* **ASSIGNMENT**: Search each line below for "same", then return the lines where it appears.

=== GIVEN DATA ===

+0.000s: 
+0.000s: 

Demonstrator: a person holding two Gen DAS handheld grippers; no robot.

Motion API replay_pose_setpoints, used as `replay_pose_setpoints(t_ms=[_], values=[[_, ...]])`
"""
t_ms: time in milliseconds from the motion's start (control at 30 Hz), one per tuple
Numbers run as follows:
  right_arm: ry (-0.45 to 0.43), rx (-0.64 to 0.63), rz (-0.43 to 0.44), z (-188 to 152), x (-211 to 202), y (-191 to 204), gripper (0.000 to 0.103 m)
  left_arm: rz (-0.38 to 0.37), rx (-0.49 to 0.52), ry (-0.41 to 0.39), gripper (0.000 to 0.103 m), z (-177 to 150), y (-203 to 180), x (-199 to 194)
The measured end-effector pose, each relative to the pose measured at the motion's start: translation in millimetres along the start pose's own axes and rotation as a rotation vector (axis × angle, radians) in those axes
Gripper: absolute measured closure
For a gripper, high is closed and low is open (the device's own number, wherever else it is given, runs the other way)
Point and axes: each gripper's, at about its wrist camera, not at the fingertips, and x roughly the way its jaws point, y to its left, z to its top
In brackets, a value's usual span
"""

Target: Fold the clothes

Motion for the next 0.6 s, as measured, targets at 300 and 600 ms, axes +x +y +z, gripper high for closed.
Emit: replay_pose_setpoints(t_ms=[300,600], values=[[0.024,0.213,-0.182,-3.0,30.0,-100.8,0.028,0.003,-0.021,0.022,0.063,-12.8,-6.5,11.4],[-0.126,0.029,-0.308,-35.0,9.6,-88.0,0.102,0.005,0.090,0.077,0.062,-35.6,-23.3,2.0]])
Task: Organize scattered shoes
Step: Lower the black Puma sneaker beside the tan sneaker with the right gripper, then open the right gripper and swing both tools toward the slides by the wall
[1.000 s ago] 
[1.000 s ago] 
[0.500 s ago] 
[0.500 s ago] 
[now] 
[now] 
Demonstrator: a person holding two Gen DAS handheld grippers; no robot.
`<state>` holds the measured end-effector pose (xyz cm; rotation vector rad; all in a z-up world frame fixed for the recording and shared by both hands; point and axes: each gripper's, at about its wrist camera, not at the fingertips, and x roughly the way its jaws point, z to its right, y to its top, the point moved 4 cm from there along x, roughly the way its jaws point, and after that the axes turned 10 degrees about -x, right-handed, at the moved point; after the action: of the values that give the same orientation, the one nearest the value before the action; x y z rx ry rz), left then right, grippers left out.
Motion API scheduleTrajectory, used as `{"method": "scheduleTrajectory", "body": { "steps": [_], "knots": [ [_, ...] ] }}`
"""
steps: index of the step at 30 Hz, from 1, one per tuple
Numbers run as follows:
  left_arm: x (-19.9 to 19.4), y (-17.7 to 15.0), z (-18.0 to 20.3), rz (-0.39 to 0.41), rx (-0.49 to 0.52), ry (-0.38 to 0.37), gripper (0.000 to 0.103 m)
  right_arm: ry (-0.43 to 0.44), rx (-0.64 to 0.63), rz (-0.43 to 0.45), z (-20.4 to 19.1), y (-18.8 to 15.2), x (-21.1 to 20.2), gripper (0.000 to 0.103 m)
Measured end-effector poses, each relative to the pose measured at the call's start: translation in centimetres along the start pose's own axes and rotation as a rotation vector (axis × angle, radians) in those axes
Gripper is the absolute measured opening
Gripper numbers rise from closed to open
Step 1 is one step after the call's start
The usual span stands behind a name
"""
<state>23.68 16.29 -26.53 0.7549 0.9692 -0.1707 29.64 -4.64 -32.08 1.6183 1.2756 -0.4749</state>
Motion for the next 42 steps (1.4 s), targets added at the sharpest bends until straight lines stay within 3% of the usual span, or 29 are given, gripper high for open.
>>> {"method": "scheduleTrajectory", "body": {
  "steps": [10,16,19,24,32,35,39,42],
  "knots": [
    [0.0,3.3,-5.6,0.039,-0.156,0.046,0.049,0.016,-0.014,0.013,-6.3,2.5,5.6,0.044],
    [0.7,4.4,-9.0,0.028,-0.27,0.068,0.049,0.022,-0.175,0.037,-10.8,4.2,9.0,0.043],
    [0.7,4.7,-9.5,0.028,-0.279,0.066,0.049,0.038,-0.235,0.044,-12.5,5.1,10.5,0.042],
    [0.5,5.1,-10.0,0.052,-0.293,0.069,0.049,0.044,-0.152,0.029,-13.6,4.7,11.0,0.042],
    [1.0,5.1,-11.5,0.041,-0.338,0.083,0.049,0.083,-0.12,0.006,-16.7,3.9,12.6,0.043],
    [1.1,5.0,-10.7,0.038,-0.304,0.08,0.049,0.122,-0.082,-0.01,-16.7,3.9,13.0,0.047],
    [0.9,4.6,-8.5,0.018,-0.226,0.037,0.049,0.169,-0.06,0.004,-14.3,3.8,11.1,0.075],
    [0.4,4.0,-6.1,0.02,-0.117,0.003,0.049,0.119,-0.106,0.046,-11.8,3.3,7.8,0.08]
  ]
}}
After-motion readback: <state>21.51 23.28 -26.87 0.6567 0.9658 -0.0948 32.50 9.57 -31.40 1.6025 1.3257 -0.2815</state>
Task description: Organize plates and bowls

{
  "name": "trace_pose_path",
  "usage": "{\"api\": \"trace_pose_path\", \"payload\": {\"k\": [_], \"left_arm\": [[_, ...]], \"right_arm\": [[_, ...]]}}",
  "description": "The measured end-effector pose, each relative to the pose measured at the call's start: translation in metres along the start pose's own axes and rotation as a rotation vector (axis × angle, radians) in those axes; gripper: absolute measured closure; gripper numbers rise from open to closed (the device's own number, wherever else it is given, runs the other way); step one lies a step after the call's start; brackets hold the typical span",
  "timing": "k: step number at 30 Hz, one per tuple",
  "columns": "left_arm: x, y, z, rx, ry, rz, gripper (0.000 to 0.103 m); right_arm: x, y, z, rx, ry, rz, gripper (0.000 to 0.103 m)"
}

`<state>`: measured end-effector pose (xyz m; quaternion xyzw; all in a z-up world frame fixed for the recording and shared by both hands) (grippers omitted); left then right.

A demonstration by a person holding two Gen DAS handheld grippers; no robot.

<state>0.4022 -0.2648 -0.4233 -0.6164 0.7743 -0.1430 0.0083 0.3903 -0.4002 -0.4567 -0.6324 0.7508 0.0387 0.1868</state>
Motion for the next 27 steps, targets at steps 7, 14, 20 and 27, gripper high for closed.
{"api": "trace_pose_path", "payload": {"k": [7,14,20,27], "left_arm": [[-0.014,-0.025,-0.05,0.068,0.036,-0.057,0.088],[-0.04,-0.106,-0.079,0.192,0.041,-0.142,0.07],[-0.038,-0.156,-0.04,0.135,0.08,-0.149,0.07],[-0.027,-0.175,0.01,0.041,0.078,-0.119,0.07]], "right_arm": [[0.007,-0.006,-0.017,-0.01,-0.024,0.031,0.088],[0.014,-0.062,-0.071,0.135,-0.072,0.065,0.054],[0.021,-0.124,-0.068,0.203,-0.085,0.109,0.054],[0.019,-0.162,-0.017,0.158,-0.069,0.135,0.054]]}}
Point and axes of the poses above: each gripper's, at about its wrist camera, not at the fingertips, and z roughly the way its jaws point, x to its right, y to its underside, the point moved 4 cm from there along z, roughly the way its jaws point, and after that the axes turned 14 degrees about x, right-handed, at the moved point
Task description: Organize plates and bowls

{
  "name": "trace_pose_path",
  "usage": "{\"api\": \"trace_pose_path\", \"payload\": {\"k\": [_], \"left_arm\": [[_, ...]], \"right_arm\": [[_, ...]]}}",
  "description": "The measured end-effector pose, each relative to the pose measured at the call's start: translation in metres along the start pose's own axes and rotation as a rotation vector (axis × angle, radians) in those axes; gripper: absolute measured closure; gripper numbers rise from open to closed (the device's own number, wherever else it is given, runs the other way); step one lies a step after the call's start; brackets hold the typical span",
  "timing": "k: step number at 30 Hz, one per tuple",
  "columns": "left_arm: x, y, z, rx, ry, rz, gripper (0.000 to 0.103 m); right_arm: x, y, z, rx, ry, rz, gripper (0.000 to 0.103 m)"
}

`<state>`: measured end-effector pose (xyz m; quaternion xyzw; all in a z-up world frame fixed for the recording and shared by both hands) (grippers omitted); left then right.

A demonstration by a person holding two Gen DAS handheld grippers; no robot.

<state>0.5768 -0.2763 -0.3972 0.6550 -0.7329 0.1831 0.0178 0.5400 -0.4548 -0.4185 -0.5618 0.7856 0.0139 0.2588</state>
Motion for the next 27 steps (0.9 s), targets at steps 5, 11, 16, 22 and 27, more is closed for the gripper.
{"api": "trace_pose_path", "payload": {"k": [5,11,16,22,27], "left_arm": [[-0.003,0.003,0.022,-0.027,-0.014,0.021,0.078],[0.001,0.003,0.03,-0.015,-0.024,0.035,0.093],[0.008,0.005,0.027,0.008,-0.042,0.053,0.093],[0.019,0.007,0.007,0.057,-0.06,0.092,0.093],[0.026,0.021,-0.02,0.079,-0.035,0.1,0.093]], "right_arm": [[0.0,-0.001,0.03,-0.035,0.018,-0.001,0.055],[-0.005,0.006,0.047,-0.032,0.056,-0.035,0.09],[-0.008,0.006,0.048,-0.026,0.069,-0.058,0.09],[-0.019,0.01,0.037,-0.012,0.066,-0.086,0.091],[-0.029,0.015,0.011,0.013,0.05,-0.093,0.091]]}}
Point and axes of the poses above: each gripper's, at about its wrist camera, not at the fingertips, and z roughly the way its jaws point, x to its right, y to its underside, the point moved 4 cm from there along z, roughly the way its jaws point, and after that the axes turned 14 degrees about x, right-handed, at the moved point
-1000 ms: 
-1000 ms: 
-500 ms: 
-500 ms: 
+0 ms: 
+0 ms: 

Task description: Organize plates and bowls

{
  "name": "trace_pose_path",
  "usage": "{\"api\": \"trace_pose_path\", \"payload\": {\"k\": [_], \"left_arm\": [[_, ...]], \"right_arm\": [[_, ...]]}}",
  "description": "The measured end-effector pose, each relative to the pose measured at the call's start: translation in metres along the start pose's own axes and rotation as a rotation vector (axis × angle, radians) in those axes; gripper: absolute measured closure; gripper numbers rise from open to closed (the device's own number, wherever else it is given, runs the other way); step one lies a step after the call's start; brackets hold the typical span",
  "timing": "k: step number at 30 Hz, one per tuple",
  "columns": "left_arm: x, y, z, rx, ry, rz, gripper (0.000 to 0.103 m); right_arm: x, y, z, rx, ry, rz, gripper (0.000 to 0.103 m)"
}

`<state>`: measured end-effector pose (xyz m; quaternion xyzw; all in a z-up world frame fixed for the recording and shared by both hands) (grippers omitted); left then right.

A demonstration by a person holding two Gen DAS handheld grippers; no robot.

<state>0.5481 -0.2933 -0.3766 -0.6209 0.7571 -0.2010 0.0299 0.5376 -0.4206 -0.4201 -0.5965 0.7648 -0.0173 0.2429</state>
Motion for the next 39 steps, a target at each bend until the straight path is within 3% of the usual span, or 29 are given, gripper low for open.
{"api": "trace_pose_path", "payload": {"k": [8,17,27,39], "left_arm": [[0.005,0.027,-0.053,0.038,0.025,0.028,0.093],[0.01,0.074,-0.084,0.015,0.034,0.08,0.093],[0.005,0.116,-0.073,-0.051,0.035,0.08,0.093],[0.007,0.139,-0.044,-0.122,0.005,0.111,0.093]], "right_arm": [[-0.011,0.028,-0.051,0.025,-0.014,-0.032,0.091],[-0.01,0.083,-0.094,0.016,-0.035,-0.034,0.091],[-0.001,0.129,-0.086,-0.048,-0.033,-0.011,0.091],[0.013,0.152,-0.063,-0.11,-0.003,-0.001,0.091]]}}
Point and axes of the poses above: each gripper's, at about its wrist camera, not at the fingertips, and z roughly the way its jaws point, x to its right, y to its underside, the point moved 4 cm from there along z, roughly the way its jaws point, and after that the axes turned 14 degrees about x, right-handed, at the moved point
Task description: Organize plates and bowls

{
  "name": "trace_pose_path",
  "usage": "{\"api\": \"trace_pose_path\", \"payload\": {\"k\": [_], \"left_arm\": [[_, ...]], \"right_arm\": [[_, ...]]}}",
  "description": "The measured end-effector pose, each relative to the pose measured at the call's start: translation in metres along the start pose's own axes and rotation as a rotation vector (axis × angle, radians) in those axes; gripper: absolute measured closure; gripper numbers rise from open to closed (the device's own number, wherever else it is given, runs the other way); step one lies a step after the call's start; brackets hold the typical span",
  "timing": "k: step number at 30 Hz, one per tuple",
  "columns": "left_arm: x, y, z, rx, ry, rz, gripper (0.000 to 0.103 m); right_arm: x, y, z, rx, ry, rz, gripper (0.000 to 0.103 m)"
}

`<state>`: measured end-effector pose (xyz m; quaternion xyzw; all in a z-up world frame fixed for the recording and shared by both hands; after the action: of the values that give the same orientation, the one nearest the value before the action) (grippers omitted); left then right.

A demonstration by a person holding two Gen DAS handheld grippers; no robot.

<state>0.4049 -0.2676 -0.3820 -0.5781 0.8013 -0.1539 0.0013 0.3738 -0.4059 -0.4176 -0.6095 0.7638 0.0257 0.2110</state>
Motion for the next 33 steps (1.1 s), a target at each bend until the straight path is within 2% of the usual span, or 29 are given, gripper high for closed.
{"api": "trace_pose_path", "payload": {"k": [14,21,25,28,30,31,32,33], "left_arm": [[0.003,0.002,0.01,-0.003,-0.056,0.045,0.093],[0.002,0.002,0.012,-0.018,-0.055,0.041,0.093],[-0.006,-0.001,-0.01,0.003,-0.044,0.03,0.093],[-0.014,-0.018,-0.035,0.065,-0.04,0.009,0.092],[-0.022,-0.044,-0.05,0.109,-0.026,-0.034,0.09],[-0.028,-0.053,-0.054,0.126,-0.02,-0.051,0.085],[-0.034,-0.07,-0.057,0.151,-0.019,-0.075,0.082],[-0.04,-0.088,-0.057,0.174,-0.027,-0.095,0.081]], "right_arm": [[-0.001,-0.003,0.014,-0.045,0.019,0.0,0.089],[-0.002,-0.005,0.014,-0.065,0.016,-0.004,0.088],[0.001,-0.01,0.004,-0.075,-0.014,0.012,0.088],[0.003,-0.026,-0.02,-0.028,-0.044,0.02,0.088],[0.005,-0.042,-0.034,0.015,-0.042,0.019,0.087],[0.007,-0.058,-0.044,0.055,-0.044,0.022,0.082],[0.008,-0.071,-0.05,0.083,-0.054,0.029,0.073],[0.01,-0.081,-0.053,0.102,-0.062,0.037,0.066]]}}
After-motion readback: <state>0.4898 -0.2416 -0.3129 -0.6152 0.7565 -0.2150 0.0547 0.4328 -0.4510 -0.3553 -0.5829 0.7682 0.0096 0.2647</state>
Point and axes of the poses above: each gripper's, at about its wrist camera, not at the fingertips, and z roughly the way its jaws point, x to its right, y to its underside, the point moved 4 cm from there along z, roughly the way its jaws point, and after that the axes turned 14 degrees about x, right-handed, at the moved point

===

* **TASK RESPONSE**:
`<state>` holds the measured end-effector pose (xyz cm; rotation vector rad; all in a z-up world frame fixed for the recording and shared by both hands; point and axes: each gripper's, at about its wrist camera, not at the fingertips, and x roughly the way its jaws point, z to its right, y to its top, the point moved 4 cm from there along x, roughly the way its jaws point, and after that the axes turned 10 degrees about -x, right-handed, at the moved point; after the action: of the values that give the same orientation, the one nearest the value before the action; x y z rx ry rz), left then right, grippers left out.
`<state>`: measured end-effector pose (xyz m; quaternion xyzw; all in a z-up world frame fixed for the recording and shared by both hands; after the action: of the values that give the same orientation, the one nearest the value before the action) (grippers omitted); left then right.

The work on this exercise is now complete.